Problem details: What you return must be exactly the lines running from the one with "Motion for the" to the end of the data below, inclusive, and nothing more.

########

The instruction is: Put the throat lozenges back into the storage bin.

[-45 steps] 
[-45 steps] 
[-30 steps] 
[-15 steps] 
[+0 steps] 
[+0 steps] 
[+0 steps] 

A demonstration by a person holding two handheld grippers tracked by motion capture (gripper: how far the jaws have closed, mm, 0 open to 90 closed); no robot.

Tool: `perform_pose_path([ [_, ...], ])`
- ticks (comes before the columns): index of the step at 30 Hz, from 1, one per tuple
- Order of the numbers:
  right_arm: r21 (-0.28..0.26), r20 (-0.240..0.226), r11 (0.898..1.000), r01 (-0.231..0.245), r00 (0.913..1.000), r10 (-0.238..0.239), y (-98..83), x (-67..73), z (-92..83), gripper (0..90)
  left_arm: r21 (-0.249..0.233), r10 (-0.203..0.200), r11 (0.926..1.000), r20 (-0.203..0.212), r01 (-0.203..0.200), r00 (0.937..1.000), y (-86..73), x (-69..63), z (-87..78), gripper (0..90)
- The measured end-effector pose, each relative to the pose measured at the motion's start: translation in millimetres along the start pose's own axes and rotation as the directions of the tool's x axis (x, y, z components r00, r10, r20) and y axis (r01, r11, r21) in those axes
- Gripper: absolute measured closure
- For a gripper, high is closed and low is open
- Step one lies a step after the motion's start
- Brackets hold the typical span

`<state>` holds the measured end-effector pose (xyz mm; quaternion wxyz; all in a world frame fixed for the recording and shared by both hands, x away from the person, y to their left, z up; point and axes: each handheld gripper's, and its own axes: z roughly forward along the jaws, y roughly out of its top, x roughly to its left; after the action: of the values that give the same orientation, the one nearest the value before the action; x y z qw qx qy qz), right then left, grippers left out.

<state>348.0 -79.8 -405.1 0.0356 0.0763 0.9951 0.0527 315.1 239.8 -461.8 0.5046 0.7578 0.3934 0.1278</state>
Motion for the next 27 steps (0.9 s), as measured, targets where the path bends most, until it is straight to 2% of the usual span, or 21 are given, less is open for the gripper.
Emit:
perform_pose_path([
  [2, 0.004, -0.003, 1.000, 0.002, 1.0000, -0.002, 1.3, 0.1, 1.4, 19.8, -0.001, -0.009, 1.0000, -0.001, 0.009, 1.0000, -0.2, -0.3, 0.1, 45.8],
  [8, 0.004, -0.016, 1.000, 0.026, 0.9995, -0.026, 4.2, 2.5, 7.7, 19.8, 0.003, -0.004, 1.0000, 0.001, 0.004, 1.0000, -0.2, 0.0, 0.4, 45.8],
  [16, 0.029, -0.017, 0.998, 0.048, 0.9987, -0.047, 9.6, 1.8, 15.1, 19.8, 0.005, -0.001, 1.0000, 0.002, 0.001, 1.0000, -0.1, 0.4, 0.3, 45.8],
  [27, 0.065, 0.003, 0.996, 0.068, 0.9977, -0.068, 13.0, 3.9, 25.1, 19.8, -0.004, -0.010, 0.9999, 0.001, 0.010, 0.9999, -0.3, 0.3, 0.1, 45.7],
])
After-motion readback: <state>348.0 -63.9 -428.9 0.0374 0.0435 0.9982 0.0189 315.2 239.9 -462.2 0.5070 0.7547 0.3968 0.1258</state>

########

Final answer:
Motion for the next 27 steps (0.9 s), as measured, targets where the path bends most, until it is straight to 2% of the usual span, or 21 are given, less is open for the gripper.
Emit:
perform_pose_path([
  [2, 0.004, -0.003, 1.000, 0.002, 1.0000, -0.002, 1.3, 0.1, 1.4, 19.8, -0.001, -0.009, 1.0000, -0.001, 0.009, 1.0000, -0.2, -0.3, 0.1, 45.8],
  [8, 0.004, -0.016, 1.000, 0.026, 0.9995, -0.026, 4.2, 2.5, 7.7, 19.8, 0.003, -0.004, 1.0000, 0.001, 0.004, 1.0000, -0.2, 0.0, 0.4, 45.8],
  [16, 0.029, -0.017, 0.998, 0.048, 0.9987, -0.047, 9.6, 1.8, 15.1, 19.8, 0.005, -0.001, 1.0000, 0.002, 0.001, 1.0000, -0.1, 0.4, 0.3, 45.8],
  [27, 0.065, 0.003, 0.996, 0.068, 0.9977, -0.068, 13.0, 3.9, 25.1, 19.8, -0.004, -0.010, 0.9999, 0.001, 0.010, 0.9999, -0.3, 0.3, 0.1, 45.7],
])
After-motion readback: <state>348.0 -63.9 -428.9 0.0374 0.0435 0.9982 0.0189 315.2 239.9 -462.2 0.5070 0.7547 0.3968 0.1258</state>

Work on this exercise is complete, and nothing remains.